THE TASK: Whenever the word "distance" shows up in a line of the data, copy that line.

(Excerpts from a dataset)
◇ ◇ ◇ ◇ ◇ ◇ ◇
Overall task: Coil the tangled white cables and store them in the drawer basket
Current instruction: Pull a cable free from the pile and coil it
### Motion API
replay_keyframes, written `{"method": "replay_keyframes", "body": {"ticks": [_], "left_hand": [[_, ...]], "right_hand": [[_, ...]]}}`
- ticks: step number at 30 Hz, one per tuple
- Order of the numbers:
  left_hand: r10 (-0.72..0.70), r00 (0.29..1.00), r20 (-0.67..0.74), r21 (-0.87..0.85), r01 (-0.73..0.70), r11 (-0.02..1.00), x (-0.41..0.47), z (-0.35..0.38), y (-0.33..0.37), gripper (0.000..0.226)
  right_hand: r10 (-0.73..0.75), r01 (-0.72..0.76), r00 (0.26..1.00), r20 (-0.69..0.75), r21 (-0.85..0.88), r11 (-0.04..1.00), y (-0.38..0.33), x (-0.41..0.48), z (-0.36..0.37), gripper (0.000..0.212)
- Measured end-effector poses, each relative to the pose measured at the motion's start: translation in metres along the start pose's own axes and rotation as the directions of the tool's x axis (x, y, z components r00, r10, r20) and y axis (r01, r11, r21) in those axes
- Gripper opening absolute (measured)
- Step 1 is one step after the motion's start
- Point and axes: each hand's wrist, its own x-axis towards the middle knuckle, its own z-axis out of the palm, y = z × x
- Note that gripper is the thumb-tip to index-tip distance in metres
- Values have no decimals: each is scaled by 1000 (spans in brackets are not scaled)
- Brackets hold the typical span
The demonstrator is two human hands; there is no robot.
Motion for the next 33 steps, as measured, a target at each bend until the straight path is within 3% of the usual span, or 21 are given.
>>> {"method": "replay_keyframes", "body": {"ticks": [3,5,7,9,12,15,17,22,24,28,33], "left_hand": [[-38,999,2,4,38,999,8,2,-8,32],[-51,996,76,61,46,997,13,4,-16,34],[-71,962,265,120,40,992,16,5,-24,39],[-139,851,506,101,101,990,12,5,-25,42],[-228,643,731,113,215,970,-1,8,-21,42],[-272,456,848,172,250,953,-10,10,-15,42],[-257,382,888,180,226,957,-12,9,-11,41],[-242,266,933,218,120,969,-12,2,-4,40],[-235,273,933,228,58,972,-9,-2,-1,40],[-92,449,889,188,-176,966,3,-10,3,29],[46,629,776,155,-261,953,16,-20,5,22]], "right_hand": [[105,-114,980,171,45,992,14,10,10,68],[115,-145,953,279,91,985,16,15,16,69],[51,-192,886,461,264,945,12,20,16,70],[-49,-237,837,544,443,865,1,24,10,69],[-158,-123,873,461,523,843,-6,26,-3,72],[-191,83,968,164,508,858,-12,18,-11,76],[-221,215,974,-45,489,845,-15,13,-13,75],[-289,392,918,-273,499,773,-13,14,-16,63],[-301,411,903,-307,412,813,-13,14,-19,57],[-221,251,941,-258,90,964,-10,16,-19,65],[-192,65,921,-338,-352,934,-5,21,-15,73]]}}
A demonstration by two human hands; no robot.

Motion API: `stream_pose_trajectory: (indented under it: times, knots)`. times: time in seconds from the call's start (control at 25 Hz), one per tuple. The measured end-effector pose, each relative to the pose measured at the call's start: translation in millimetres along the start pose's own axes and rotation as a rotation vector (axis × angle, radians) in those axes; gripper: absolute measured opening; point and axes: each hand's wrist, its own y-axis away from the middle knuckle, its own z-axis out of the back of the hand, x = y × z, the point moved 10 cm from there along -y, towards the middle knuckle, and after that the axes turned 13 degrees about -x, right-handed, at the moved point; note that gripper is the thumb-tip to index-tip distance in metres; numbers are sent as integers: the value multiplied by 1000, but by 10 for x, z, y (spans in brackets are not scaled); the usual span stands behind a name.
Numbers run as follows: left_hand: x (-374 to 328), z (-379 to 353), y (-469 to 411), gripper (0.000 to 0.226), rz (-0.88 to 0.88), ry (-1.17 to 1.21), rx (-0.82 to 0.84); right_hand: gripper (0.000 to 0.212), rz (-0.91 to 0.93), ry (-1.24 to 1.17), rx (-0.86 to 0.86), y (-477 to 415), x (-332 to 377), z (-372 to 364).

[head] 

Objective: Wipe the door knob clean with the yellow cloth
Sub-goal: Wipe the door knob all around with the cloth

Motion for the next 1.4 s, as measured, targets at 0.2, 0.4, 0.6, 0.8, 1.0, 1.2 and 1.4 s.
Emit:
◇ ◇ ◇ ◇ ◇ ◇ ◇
THE ANSWER:
- Note that gripper is the thumb-tip to index-tip distance in metres
Motion API: `stream_pose_trajectory: (indented under it: times, knots)`. times: time in seconds from the call's start (control at 25 Hz), one per tuple. The measured end-effector pose, each relative to the pose measured at the call's start: translation in millimetres along the start pose's own axes and rotation as a rotation vector (axis × angle, radians) in those axes; gripper: absolute measured opening; point and axes: each hand's wrist, its own y-axis away from the middle knuckle, its own z-axis out of the back of the hand, x = y × z, the point moved 10 cm from there along -y, towards the middle knuckle, and after that the axes turned 13 degrees about -x, right-handed, at the moved point; note that gripper is the thumb-tip to index-tip distance in metres; numbers are sent as integers: the value multiplied by 1000, but by 10 for x, z, y (spans in brackets are not scaled); the usual span stands behind a name.

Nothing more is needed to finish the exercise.